Where debt is being written off, make sure it's being written off forever.  It's no good relying on being 'told' they won't pursue it.   They will and they will lie.  

Don't believe they won't evict a family.   Not where there is equity and inability to repay.  

Don't throw good money after bad.  If you're broke, you've thrown the redundancy and the savings at it, but are getting no where, then hold onto your cash.

Be realistic, you might be better off going bankrupt.  

This is not my first recession, banks are not charities, they will get their pounds worth.  No matter what. 

 Don't believe all the nonsense in the papers about Tom, Dick or Sally getting a great deal.  Those are few and far between and will have a very particular reason behind them.  It will not happen to most people.


----------



## Gerry Canning (17 Jul 2014)

Why does anyone still have the delusion that Banks are  on the customers side?
Why are people still surprised that they are treated poorly by Banks?
Why does anyone phone Banks on issues?Keep a paper trail. 

Banks have gloriously miss -managed their supposed competency yet we still treat them like they are helpful/competent?
I know of no other business that we would permit to act as Banks do.

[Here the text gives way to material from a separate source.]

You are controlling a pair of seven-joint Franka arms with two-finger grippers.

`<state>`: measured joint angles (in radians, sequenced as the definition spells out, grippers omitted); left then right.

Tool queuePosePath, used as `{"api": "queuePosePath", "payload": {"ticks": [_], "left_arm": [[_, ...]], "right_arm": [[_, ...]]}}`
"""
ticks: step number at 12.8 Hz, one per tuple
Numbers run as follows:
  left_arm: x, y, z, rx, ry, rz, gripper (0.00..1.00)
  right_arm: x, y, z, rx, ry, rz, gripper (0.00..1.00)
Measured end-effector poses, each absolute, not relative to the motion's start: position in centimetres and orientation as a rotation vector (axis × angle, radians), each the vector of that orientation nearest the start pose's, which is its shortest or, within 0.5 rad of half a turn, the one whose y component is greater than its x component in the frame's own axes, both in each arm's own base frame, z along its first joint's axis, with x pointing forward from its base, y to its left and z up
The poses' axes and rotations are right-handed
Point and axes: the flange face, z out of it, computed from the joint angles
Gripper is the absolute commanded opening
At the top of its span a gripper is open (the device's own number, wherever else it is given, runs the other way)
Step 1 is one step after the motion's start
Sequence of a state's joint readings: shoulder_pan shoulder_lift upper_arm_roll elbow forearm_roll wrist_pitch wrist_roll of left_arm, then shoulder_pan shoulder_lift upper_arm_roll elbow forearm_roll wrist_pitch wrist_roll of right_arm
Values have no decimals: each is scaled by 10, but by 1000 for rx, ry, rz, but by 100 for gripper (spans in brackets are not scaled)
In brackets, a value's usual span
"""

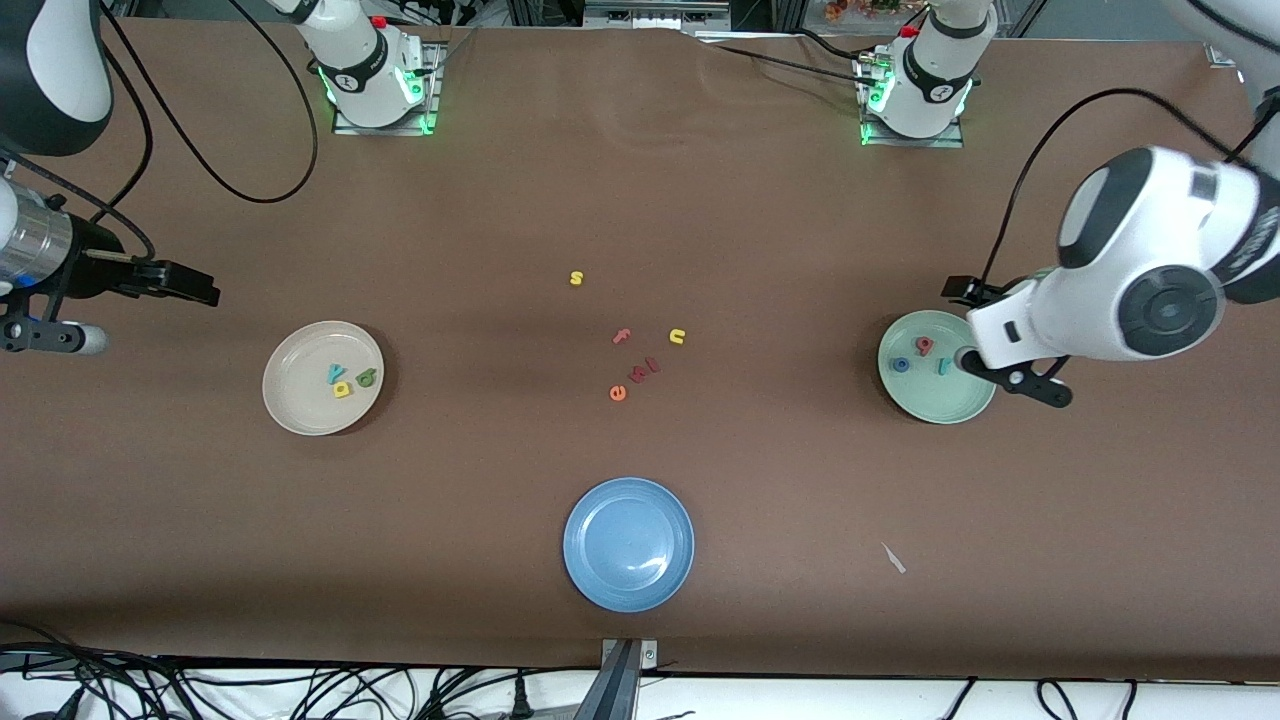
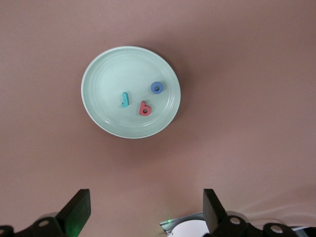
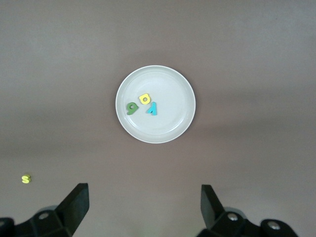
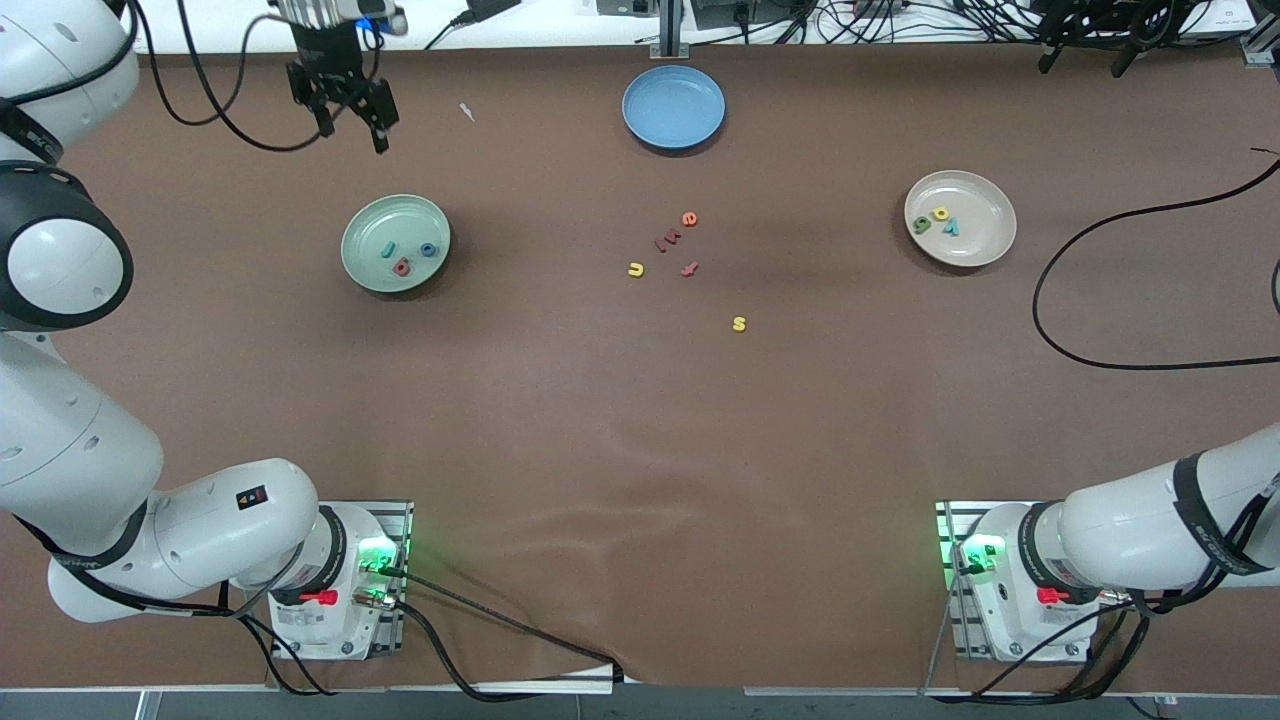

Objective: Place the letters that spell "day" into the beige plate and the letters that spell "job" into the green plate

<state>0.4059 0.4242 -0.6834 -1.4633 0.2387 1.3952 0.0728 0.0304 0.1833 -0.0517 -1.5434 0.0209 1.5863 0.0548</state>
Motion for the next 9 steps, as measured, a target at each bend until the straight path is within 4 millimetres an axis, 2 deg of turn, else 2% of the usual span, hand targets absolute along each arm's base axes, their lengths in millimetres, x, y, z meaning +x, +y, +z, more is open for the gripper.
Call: {"api": "queuePosePath", "payload": {"ticks": [2,5,7,9], "left_arm": [[620,-72,494,-3056,524,545,100],[621,-64,541,-3070,482,411,100],[615,-67,565,-3069,441,348,100],[611,-62,579,-3126,376,311,100]], "right_arm": [[603,-13,532,-3121,82,218,100],[603,-15,533,-3120,64,217,100],[603,-16,533,-3120,54,217,100],[603,-13,532,-3119,45,218,100]]}}
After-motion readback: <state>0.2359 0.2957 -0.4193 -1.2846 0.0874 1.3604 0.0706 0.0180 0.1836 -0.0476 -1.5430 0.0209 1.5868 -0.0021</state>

I find it quirky that Bronte can quickly russle up several articles , I must assume people do not read them !


----------



## Gerry Canning (17 Jul 2014)

Bronte said:


> That reality will really hit the fan where property prices continue to rise. I believe the banks have been engaged in a waiting game. They may appear to be holding off, accommodating, ignoring etc. But once the property is equal to the loan, the arrears, the interest, the penalties the gloves will be off, particularly in relation to buy to lets.
> 
> My advise to anyone doing a deal, in writing only, actually everything in writing.
> 
> ...


 .................
Bronte,s comments are sadly spot on.

To anyone ; 
Please start and remain with this notion which is;

The Bank will screw you at the first clear opportunity that suits their circumstances.


----------



## demoivre (17 Jul 2014)

Bronte said:


> Be realistic, you might be better off going bankrupt.
> 
> This is not my first recession, banks are not charities, they will get their pounds worth.  No matter what.

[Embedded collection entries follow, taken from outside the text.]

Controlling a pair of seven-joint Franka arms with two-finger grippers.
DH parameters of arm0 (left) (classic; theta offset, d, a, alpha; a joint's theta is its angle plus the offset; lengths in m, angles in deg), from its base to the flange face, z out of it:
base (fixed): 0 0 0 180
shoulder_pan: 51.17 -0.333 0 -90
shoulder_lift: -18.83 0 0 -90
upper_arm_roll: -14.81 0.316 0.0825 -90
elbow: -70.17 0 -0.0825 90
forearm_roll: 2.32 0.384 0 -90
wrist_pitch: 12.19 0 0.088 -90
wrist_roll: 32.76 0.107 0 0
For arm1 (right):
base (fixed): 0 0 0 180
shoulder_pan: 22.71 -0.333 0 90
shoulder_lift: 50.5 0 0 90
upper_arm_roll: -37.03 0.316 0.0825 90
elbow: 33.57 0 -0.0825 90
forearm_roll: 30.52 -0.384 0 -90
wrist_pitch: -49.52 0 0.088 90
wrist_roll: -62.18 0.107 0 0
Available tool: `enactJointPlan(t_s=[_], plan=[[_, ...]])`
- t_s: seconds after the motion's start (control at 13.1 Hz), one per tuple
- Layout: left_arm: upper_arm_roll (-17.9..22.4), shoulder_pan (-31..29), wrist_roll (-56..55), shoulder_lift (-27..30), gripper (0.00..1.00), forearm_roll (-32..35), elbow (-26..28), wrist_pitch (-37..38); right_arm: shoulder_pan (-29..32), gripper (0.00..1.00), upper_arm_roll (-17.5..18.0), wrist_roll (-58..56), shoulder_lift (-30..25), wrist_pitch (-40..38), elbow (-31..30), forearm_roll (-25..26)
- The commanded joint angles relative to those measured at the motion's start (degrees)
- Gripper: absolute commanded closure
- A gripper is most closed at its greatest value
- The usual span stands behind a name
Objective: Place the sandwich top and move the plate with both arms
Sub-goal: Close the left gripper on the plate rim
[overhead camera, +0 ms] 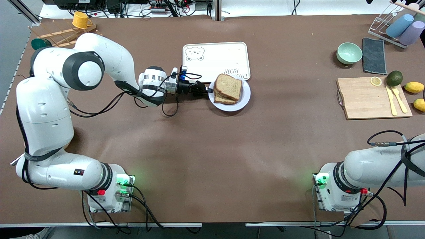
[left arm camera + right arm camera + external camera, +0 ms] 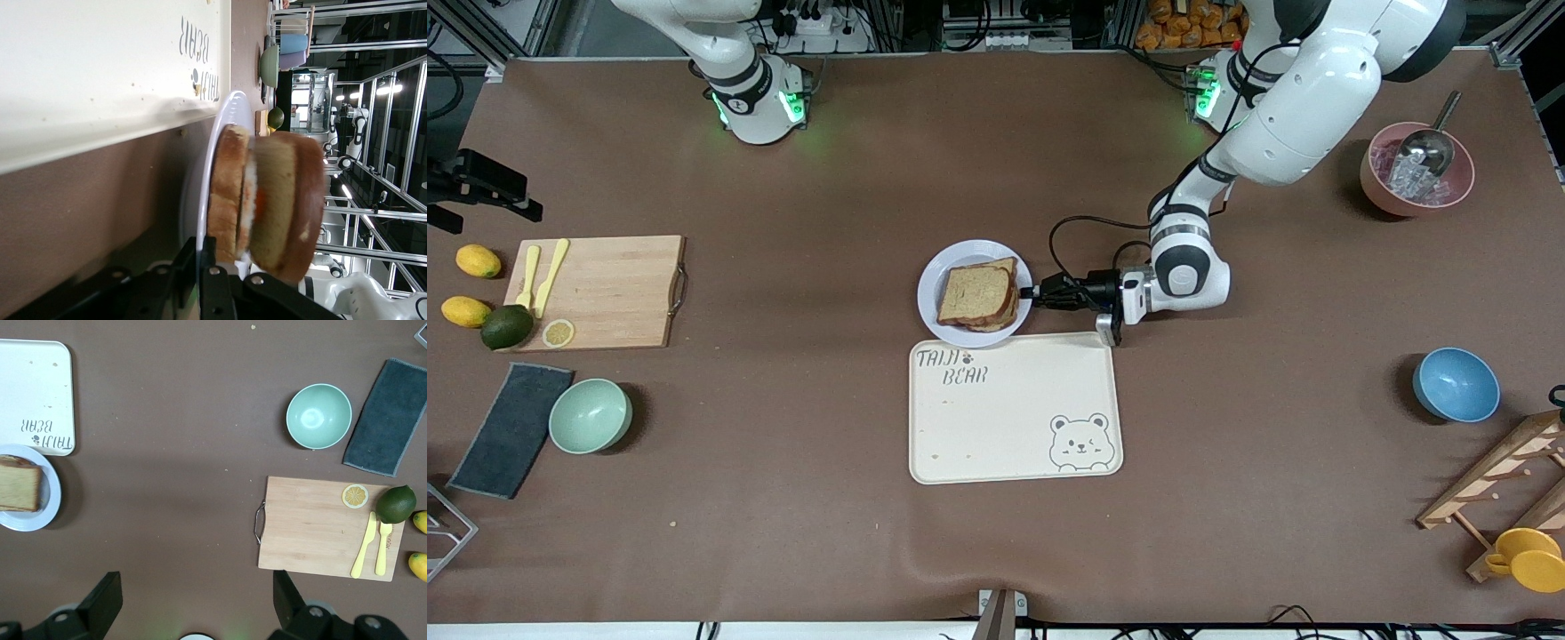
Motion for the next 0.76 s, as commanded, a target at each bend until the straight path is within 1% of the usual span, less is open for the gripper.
enactJointPlan(t_s=[0.0,0.69], plan=[[0.39,2.34,4.28,-6.55,1.00,-2.08,-3.93,-2.39,0.40,0.00,0.34,0.67,-0.21,0.31,0.00,0.62],[-0.13,1.82,4.28,-5.06,1.00,-2.16,-4.82,-2.30,0.14,0.00,0.34,0.67,-0.12,0.22,-0.09,0.71]])
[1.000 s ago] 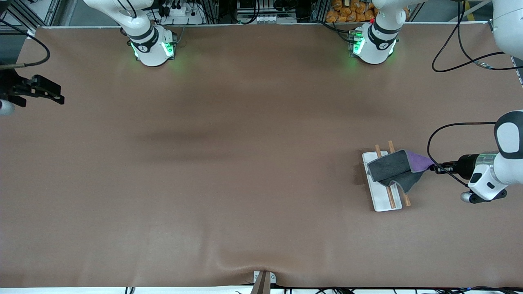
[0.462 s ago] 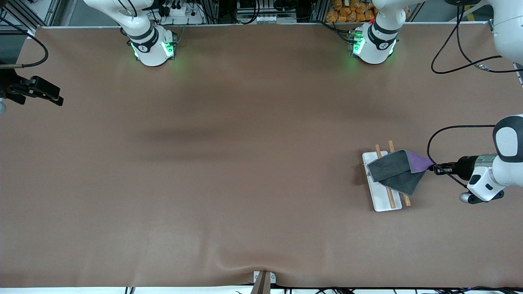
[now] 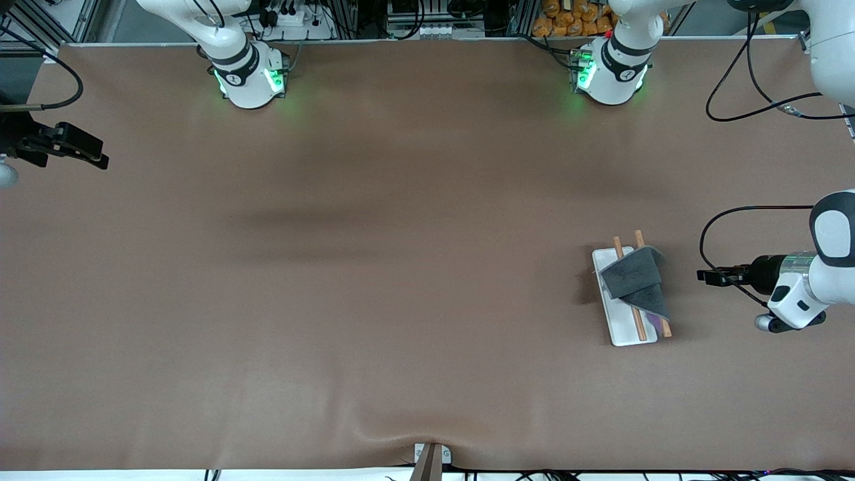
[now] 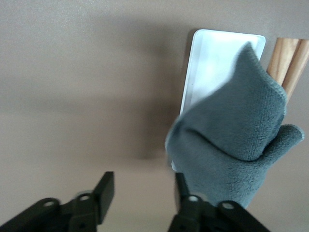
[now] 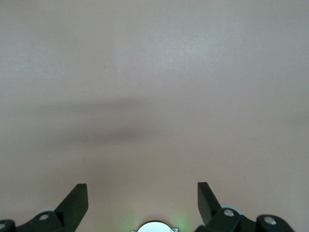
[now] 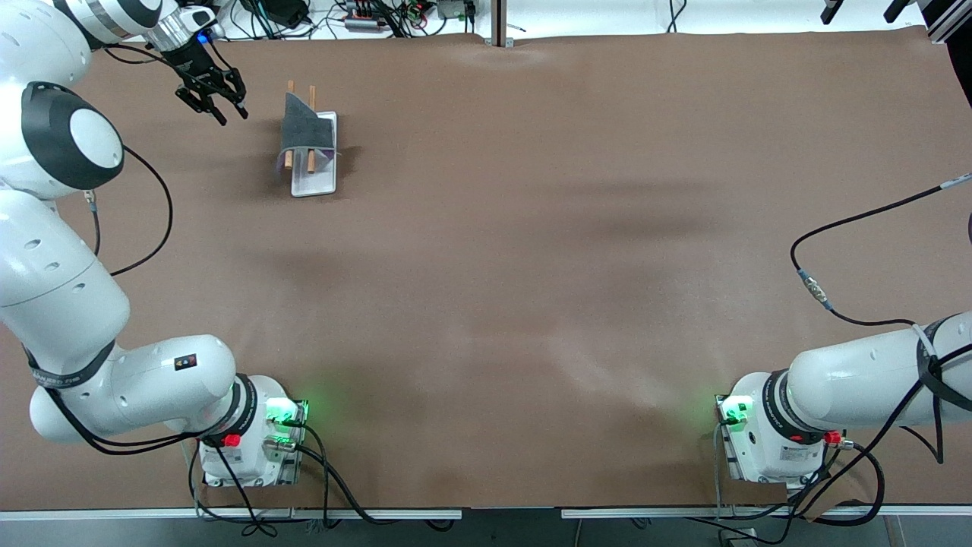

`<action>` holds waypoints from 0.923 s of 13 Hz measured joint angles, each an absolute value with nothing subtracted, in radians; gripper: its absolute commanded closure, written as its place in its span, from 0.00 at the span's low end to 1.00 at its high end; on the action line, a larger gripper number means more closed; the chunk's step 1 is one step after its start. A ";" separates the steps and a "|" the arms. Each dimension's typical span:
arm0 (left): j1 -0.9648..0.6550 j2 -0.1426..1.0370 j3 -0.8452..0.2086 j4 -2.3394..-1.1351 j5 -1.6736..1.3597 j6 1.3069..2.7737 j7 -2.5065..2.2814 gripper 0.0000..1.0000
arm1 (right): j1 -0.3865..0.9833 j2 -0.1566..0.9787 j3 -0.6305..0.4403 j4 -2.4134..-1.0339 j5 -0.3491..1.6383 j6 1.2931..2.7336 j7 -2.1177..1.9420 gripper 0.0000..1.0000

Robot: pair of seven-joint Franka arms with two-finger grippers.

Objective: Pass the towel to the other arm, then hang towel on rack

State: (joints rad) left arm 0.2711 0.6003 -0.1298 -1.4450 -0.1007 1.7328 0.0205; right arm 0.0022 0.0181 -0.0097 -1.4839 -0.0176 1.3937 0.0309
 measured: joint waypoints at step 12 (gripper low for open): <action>0.266 0.327 -0.166 -1.413 -0.009 1.729 0.171 0.00 | -0.043 0.020 -0.014 -1.483 0.067 1.411 0.034 0.00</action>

Banks won't get their pounds worth if folks, who are in negative equity and have their homes repossessed go bankrupt. The new bankruptcy law is a game changer imo.


----------



## itsallwrong (17 Jul 2014)

Q - 'who are in negative equity'
That is changing by the minute with prices rising.
A waiting game..  Clock is running for a lot more people out there.
Round two - BTL's

Q - Why does anyone still have the delusion that Banks are  on the customers side?
A fool would think they were EVER on anyone's side but their own.


----------